Hi James. I have what is, perhaps, and odd question or request. A little build-up… I read you blog week after week. They are great. I have read several of you books. Also great. And I have read many of your year-end wrap-ups. They break my brain a bit. For you to read 200ish books a year and write as much as you do… you gotta’ read very fast and write faster. Can you explain (or describe) a bit about how much time you spend each dear reading and writing on an average day?

James Reasoner said...

That 200 books last year was really skewed by the fact that I read a lot of graphic novels. 10 to 12 books a month is much more common. I've always been a fast reader. I read for 20-30 minutes in the morning, another 20-30 minutes in the middle of the day (not every day, but often), maybe an hour in the late afternoon if I've finished my work for the day in time, and then a couple of hours late at night. Usually this is work-related reading (editing manuscripts on the Kindle), but I try to work in a little pleasure reading when I can.

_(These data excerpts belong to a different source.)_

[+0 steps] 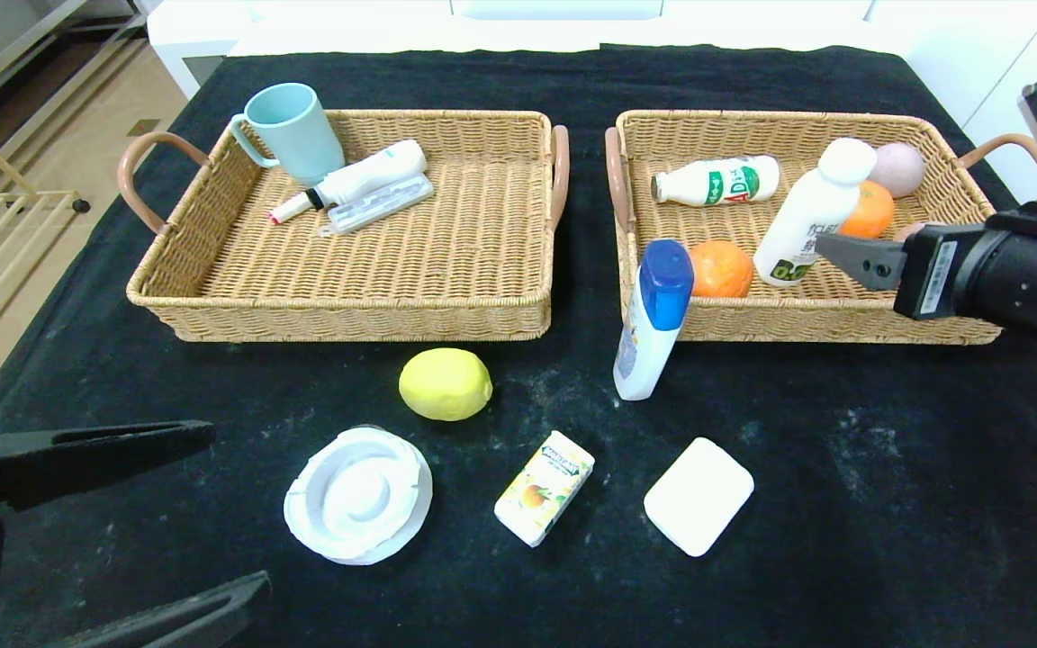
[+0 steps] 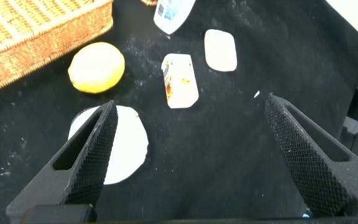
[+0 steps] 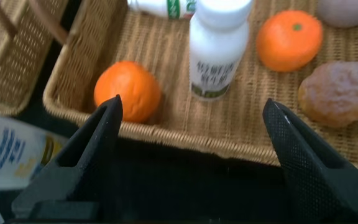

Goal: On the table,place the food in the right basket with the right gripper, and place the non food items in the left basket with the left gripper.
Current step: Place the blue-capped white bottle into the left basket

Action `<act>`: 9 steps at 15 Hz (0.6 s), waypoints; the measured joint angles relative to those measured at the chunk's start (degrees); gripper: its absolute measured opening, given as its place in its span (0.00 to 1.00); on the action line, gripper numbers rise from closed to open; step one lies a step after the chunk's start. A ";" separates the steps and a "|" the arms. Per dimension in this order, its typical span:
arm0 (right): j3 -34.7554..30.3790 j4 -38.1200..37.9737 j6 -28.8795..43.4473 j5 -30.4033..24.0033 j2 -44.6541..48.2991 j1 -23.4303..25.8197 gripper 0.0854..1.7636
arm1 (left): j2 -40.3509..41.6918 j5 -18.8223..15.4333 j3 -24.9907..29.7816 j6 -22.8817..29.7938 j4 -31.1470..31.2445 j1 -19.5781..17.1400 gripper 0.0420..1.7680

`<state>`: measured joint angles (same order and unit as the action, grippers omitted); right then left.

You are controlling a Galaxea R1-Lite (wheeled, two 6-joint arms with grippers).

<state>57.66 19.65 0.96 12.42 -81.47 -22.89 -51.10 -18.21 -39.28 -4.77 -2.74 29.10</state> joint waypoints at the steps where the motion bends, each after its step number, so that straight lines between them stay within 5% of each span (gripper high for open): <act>1: -2.99 0.60 -0.45 -0.18 1.56 -1.39 0.94 | 0.23 0.05 -0.02 0.00 -0.10 0.00 0.97; 9: -16.79 1.40 -1.69 -3.22 8.92 -15.58 0.96 | 1.46 0.11 -0.22 -0.60 0.16 0.00 0.97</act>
<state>40.88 21.05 -0.73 9.20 -72.55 -38.47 -49.64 -18.10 -39.50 -5.36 -2.58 29.10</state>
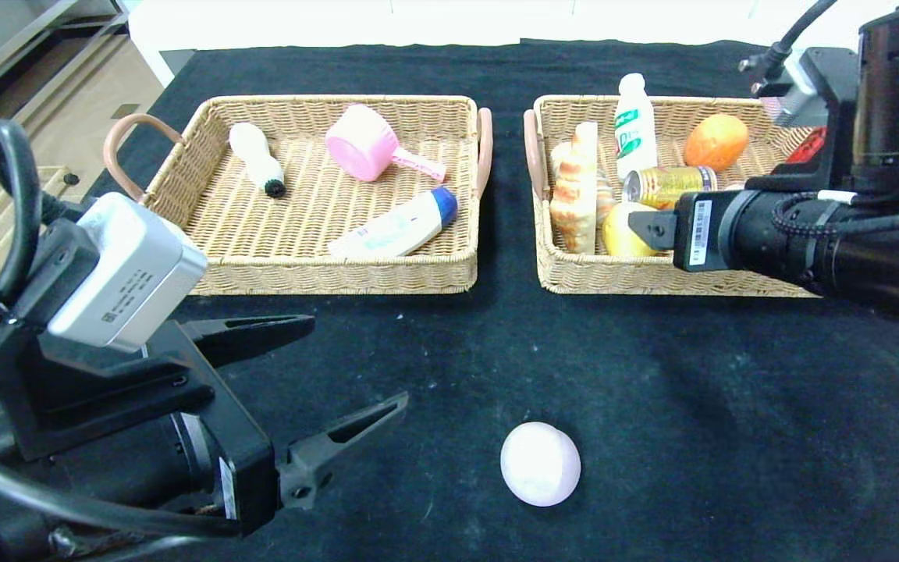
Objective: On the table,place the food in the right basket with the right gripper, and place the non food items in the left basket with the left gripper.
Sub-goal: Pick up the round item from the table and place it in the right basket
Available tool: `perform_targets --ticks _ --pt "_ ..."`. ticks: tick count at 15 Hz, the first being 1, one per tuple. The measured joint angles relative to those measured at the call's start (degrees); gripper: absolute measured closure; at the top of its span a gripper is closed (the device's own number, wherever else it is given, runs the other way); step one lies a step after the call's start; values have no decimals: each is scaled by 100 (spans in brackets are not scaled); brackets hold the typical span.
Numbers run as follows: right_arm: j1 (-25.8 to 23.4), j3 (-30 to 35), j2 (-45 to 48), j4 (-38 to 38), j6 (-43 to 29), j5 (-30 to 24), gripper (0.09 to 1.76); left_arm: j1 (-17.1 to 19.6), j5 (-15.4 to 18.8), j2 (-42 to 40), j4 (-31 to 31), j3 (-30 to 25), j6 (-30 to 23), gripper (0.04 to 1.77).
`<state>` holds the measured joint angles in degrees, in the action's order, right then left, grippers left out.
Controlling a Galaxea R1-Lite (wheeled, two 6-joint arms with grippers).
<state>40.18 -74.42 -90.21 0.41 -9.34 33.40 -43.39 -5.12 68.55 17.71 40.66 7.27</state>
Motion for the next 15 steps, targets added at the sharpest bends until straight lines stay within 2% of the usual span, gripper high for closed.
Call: perform_targets --ticks 9,15 --pt "1588 965 49 18 -780 323 15 6 -9 -94 20 -11 100 9" --pt "2118 1354 -278 -21 -1314 457 15 6 -11 -190 17 -9 139 9"
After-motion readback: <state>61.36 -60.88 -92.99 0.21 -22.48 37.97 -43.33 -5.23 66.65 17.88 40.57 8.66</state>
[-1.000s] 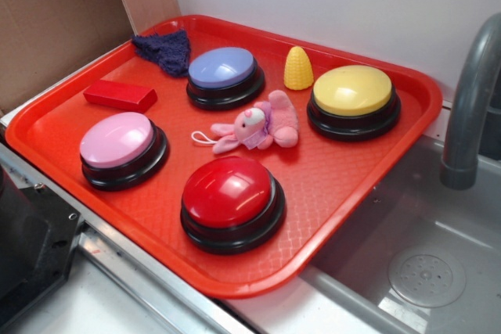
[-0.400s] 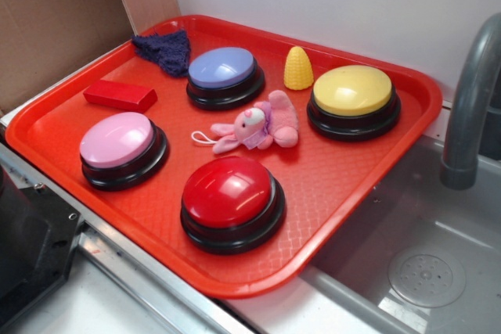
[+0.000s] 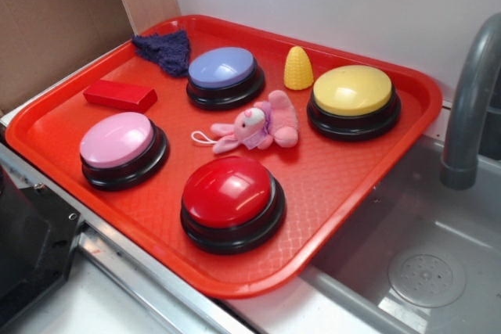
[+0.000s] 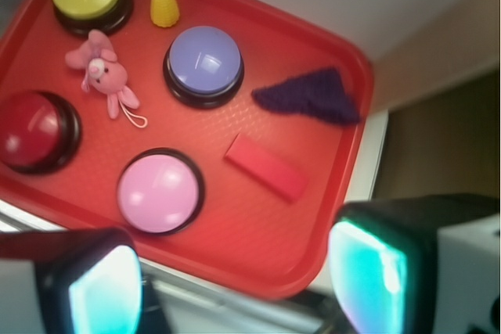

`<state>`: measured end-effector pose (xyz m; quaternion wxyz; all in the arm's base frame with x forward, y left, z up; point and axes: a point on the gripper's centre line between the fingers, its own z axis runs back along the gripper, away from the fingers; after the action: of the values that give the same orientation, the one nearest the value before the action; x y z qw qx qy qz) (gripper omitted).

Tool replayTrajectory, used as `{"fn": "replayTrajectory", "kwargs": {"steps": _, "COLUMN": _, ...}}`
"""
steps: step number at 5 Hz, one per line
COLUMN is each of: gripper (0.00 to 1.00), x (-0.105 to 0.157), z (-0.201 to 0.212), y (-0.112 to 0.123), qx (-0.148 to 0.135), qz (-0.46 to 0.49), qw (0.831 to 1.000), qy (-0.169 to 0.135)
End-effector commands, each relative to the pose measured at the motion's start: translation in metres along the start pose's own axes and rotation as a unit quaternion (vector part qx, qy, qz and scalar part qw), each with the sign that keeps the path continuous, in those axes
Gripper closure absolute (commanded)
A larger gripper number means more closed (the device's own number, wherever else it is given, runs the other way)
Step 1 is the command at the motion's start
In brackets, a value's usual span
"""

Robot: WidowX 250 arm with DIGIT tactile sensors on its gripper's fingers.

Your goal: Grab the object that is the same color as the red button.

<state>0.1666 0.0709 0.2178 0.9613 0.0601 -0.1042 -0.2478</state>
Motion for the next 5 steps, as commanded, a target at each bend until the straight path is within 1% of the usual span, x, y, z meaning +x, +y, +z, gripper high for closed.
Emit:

My writing schedule used to be three hours in the morning and four hours in the afternoon, but since I took on the editorial job, finding time to write is now much more haphazard, just an hour here and an hour there when I can find the time.

Sai S said...

Your comparison of Floren to Coburn is interesting. Floren, like Coburn, grew up in Montana. But he was a couple of decades younger than Coburn, who was one of the few cowboy authors to grow up on unfenced ranges. By Floren's time, homesteaders had moved in to farm, usually unsuccessfully. Floren was the son of one such homesteader from Minnesota and worked on the family farm into his 20s. Then he headed out to college, becoming a school teacher on graduation and then turning into a writer. He's familiar with the Montana locale, and it shows.

But he wrote too much too fast. In the 1950s he was turning out one paperback of 150 odd pages every month and continued writing into the late 1970s. Not much time for character or plot development and it shows. Many of his novels might have been better off as pulp novellas.

James Reasoner said...

Thanks for the background on Floren, Sai. I didn't know much about him at all. Here's a 1963 newspaper article I found about him:

https://www.elpasotimes.com/story/news/history/blogs/tales-from-the-morgue/2009/10/07/1963-cowboy-writers-formula-spurs-novels-under-14-different-names/31522775/

I was surprised to see on another site that he didn't pass away until 1995. I figured he died earlier than that.